Support for students on certificate, degree, and transfer pathways
Transfer-level English and math support: the Academic Interventions for Math and English (AIME) program contacts students who drop out of transfer-level English or math. It provides a noncredit support class that starts later than the regular semester term, allowing students to enter at any time during the term, and is offered in intersession for students who failed or dropped out of transferlevel English or math.

Contextualized support: noncredit support classes, which are taught by noncredit and credit faculty, were developed after faculty identified a skill or concept that students struggle with in their classes and programs. For example, nursing faculty identified that students taking pharmacology struggled with the math required to calculate dosages, which was preventing them from moving forward in the program. A noncredit healthcare math course was developed to teach the math skills needed to prepare students for the dosages class. By taking this noncredit math class in the summer or intersession, students are prepared to enter the class. In another example, biology faculty recognized that students were struggling to read the textbook. The faculty piloted a noncredit class contextualized to biology that started in week 2 of the semester and ran for four weeks; it supported students in decoding the textbook and working through the lab assignments. The faculty are reviewing how the pilot worked and considering next steps.

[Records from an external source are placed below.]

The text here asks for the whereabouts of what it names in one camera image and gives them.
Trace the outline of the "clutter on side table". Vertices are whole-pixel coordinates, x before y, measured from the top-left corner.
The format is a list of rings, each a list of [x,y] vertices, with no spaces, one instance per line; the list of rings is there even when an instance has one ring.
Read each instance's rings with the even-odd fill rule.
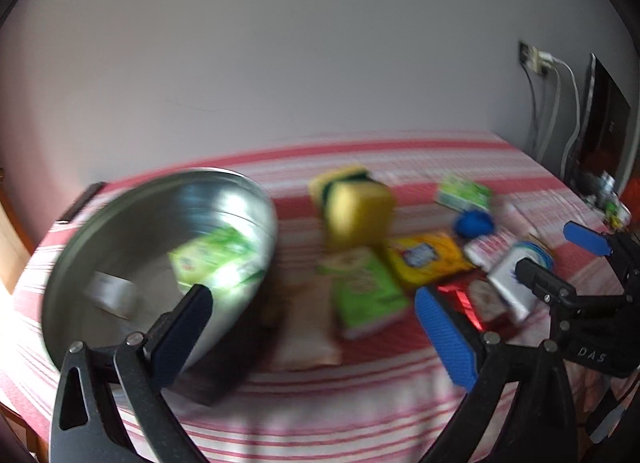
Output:
[[[607,172],[584,175],[584,201],[597,211],[608,228],[622,230],[631,222],[631,212],[614,190],[615,179]]]

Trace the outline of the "wooden window frame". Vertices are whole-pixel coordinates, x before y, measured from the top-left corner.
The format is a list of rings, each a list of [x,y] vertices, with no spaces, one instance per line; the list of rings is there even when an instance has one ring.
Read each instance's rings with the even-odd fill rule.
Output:
[[[1,287],[9,294],[15,290],[18,280],[35,251],[34,242],[27,235],[4,190],[6,173],[1,170],[0,233],[1,233]]]

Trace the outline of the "dark bed headboard strip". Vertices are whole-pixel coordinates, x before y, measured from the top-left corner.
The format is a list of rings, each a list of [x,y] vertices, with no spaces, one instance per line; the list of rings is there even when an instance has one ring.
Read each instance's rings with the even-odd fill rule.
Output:
[[[85,206],[106,186],[105,182],[89,185],[74,202],[55,220],[56,224],[69,224]]]

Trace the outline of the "silver foil packet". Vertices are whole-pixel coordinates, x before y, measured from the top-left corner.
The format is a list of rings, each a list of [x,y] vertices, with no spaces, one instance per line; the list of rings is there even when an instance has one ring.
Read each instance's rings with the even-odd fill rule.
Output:
[[[137,307],[138,290],[131,281],[96,271],[84,294],[96,308],[120,319],[128,319]]]

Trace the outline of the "green tissue pack in tin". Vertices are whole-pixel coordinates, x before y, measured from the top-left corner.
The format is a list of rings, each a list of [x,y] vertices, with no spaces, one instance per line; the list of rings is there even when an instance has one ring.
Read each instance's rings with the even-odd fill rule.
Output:
[[[232,290],[264,270],[258,243],[229,225],[176,247],[168,259],[179,284],[212,292]]]

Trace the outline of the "wall power socket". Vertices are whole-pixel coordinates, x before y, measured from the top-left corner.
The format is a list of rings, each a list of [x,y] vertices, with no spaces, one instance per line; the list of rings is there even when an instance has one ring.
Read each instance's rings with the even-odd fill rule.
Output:
[[[545,76],[553,66],[553,60],[546,53],[523,41],[518,42],[518,62],[529,72],[540,76]]]

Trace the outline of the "black monitor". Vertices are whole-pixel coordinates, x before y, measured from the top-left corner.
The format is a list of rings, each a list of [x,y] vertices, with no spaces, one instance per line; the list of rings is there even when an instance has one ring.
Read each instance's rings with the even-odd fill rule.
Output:
[[[575,174],[579,180],[615,176],[623,159],[631,106],[613,76],[590,56],[578,139]]]

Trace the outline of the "beige snack packet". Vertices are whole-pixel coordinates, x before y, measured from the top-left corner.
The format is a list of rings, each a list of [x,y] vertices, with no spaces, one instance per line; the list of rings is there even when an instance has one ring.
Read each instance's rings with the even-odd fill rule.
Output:
[[[285,314],[271,368],[304,371],[339,365],[342,351],[334,337],[331,281],[314,275],[285,294]]]

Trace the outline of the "red shiny snack packet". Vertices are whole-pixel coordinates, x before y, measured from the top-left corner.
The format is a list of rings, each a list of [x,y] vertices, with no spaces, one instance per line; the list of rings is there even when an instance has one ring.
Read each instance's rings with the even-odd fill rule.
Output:
[[[513,339],[518,333],[509,307],[485,278],[450,281],[439,284],[436,290],[478,331],[498,333],[501,339]]]

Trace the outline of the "white red text box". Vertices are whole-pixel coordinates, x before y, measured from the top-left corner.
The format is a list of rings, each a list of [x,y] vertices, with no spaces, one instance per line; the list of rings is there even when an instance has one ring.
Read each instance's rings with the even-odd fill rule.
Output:
[[[463,253],[471,264],[488,272],[509,252],[516,241],[518,238],[511,231],[500,228],[492,235],[482,235],[466,243]]]

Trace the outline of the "yellow green sponge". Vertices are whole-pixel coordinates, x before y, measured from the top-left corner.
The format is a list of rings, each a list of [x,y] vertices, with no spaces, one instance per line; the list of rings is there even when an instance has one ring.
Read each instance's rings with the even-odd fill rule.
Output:
[[[364,182],[370,179],[370,172],[362,165],[347,165],[333,171],[324,172],[308,183],[308,191],[314,209],[322,214],[329,200],[330,192],[340,183]]]

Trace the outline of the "green snack packet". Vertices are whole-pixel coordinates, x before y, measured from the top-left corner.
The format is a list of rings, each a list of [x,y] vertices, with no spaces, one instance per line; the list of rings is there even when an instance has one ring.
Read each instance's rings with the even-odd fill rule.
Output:
[[[368,247],[328,255],[318,272],[330,283],[344,339],[376,333],[404,318],[410,301],[382,259]]]

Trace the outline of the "red white striped bedsheet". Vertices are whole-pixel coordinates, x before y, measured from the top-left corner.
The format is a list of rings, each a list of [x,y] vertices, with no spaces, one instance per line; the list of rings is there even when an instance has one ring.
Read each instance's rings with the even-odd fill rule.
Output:
[[[395,132],[320,137],[298,146],[214,160],[261,184],[280,220],[278,269],[285,287],[314,271],[323,241],[307,190],[319,174],[360,164],[393,189],[394,234],[442,229],[451,211],[434,193],[448,174],[489,187],[510,202],[551,247],[561,277],[585,294],[620,285],[601,258],[567,243],[569,220],[600,228],[599,216],[541,165],[488,132]],[[78,223],[54,225],[1,302],[1,393],[40,436],[47,436],[58,370],[44,349],[43,290]],[[259,370],[217,405],[170,396],[186,432],[213,462],[412,462],[435,440],[462,398],[414,317],[346,342],[337,367]]]

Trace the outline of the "blue cloth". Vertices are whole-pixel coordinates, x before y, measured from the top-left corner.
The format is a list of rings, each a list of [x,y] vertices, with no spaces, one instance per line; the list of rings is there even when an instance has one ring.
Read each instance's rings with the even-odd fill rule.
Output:
[[[454,222],[454,233],[466,240],[492,235],[495,230],[496,225],[491,215],[481,210],[462,212]]]

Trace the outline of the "green tissue pack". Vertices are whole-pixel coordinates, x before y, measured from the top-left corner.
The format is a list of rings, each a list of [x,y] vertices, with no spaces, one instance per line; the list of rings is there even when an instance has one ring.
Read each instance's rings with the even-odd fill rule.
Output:
[[[435,202],[456,212],[489,212],[491,190],[472,180],[456,175],[447,175],[439,183]]]
[[[258,243],[229,225],[176,247],[168,259],[179,284],[212,292],[232,290],[264,270]]]

Career training and transition support
Many students enroll in Mt. SAC’s noncredit programs to build job readiness or prepare for a specific field of work. Mt. SAC offers flexibility in the pathways for students looking to transition to work or college:

  • General workplace computer skills and applications such as accounting software, Microsoft Office Suite, workplace communication, and resume writing prepare students to enter the workplace
  • Noncredit distance education, short-term courses, and module-based learning leads to immediate employment or college transition, particularly for underserved populations facing multiple barriers to enrollment.
  • Mirrored courses offer noncredit students the opportunity to take credit courses as a noncredit student. If students decide to move into the credit program, they are able to transition by way of articulation agreements or credit-by-exam.
  • Noncredit courses are free, lower risk opportunities to try out a field or discipline. Students earn either the noncredit or credit certificate by taking mirrored courses.
  • Short-term vocational certificates are connected to pathways in high-wage, high-growth fields in the region such as Contact Tracing, EMT, Nursing, Payroll and Accounting, and more.

Program Outcomes

Noncredit to credit transitions
The chart below show the percentage of students enrolled in noncredit programs in the 2018-2019 and 2019-2020 cohorts who transitioned to credit degree and certificate programs

this chart show the percentage of students enrolled in noncredit programs in the 2018-2019 and 2019-2020 cohorts who transitioned to credit degree and certificate programs

Further Development
In part, Mt. SAC’s noncredit programs grew due to the partnerships between credit and noncredit faculty, their creativity in recognizing opportunities to support students in college and career, and their agility in taking action. The recently developed contact tracer certificate program, which Mt. SAC developed during the COVID-19 pandemic, filled a training need in the community quickly and during a time of high unemployment. Noncredit has used a similar approach to building bridges or supports for credit students by working closely with credit faculty to identify student support needs and develop noncredit curriculum to fill the gap.